PROBLEM DETAILS: Which lines in the records below contain the word "rendered"? Copy each one.

SUPPLIED DATA:
────

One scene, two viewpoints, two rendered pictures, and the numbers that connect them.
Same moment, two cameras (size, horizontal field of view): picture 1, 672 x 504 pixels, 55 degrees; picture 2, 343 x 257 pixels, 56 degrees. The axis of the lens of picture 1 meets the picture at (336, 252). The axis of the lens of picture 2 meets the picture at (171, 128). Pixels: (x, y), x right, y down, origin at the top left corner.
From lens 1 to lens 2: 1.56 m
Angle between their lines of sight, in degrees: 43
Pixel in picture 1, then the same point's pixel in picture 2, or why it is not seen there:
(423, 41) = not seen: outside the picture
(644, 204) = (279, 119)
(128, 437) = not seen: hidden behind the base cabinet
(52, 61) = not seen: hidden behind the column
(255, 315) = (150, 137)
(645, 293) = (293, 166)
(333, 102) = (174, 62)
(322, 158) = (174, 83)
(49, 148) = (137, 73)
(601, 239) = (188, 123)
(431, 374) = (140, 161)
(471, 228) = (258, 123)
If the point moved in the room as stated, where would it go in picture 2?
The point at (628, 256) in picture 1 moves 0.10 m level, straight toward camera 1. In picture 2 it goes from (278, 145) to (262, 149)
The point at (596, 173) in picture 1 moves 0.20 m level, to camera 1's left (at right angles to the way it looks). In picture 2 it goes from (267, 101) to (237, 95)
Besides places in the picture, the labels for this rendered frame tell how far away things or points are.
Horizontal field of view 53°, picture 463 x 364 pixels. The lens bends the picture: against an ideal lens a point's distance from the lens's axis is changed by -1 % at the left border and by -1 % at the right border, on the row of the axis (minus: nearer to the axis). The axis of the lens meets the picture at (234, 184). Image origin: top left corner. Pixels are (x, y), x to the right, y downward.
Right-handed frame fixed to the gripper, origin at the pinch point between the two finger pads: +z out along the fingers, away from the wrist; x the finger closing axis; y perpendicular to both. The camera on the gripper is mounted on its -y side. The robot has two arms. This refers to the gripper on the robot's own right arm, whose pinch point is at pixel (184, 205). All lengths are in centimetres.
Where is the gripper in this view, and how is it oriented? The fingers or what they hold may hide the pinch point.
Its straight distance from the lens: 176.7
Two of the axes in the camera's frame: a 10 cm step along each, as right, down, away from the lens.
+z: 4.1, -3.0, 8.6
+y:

────

THE COMPLETED TASK:
One scene, two viewpoints, two rendered pictures, and the numbers that connect them.
Besides places in the picture, the labels for this rendered frame tell how far away things or points are.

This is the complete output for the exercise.